**Your task**
A word-for-word reproduction of the listing is required.

· · ·

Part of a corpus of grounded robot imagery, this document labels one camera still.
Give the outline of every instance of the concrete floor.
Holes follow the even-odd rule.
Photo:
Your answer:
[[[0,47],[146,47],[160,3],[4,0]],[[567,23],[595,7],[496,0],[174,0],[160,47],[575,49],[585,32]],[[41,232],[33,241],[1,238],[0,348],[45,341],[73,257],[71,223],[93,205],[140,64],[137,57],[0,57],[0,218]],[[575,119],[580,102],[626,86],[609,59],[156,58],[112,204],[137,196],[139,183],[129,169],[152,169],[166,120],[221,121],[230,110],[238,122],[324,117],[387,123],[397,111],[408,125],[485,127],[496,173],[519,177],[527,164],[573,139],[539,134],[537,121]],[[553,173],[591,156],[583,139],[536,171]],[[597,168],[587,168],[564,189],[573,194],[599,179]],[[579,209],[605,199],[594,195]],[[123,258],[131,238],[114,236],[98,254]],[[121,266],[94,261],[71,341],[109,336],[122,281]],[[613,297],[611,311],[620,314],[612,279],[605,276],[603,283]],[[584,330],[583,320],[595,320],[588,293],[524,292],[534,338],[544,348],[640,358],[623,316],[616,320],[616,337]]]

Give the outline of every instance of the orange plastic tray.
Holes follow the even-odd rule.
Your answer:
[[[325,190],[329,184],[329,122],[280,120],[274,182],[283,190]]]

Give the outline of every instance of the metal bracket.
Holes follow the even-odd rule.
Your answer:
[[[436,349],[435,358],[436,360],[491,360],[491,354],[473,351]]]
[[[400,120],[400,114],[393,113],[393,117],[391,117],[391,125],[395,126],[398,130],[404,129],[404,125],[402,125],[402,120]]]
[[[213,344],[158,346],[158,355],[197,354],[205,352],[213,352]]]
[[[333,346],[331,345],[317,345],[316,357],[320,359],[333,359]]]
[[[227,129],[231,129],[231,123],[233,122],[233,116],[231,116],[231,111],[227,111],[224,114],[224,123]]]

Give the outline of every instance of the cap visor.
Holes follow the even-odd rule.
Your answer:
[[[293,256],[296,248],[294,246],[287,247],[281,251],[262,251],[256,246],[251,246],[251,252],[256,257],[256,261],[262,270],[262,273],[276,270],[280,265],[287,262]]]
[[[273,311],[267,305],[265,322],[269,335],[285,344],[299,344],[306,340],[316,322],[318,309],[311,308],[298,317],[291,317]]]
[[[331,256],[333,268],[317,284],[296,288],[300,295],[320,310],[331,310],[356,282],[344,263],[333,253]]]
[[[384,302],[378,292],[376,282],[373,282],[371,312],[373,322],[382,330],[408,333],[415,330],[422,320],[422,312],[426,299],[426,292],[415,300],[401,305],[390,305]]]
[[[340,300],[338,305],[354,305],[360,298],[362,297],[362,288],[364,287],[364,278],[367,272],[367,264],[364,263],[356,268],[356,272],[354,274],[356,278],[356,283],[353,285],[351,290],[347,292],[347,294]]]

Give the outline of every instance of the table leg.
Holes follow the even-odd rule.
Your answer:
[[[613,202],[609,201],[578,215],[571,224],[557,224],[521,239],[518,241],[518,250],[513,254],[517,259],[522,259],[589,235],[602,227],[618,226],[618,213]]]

· · ·

**Written response**
Part of a corpus of grounded robot imagery, this document labels one camera still.
Give the outline of every instance of the concrete floor.
Holes follow the even-odd rule.
Photo:
Your answer:
[[[0,47],[146,47],[160,3],[4,0]],[[567,23],[595,7],[496,0],[174,0],[160,47],[575,49],[585,32]],[[41,232],[33,241],[1,238],[0,348],[45,341],[73,257],[71,223],[93,205],[140,64],[137,57],[0,57],[0,218]],[[575,119],[580,102],[626,86],[609,59],[156,58],[112,204],[137,196],[139,183],[129,169],[152,169],[166,120],[221,121],[230,110],[238,122],[324,117],[387,123],[397,111],[408,125],[485,127],[496,173],[519,177],[527,164],[573,139],[539,134],[537,121]],[[553,173],[591,156],[583,139],[536,171]],[[597,168],[587,168],[564,189],[573,194],[599,179]],[[579,209],[605,199],[594,195]],[[123,258],[131,238],[114,236],[98,254]],[[121,266],[94,261],[71,341],[109,336],[122,281]],[[613,297],[611,311],[620,314],[612,279],[605,276],[603,283]],[[584,330],[583,320],[595,320],[588,293],[524,292],[534,338],[544,348],[640,358],[623,316],[616,320],[616,337]]]

Give the outline of every instance of the orange plastic tray.
Holes follow the even-odd rule.
Your answer:
[[[325,190],[329,184],[329,122],[280,120],[274,182],[283,190]]]

Give the outline of every instance of the metal bracket.
Holes follow the even-odd rule.
Your answer:
[[[436,349],[435,358],[436,360],[491,360],[491,354],[473,351]]]
[[[400,120],[400,114],[393,113],[393,117],[391,117],[391,125],[395,126],[398,130],[404,129],[404,125],[402,125],[402,120]]]
[[[213,344],[158,346],[158,355],[197,354],[205,352],[213,352]]]
[[[333,346],[331,345],[317,345],[316,357],[320,359],[333,359]]]
[[[227,129],[231,129],[231,123],[233,122],[233,116],[231,116],[231,111],[227,111],[224,114],[224,123]]]

Give the outline of every instance of the cap visor.
Holes follow the even-odd rule.
Your answer:
[[[293,256],[296,248],[294,246],[287,247],[281,251],[262,251],[256,246],[251,246],[251,252],[256,257],[256,261],[262,270],[262,273],[276,270],[280,265],[287,262]]]
[[[273,311],[267,305],[265,322],[269,335],[285,344],[299,344],[306,340],[316,322],[318,309],[311,308],[298,317],[291,317]]]
[[[331,256],[333,268],[317,284],[296,288],[300,295],[320,310],[331,310],[356,282],[344,263],[333,253]]]
[[[384,302],[378,292],[376,282],[373,282],[371,312],[373,322],[382,330],[408,333],[415,330],[422,320],[422,312],[426,299],[426,292],[415,300],[401,305],[390,305]]]
[[[340,300],[338,305],[354,305],[360,298],[362,297],[362,288],[364,287],[364,278],[367,272],[367,264],[364,263],[356,268],[356,272],[354,274],[356,278],[356,283],[353,285],[351,290],[347,292],[347,294]]]

Give the outline of every instance of the table leg.
Holes follow the even-odd rule.
Your answer:
[[[613,202],[609,201],[578,215],[571,224],[557,224],[521,239],[518,241],[518,250],[513,254],[517,259],[522,259],[589,235],[602,227],[618,226],[618,213]]]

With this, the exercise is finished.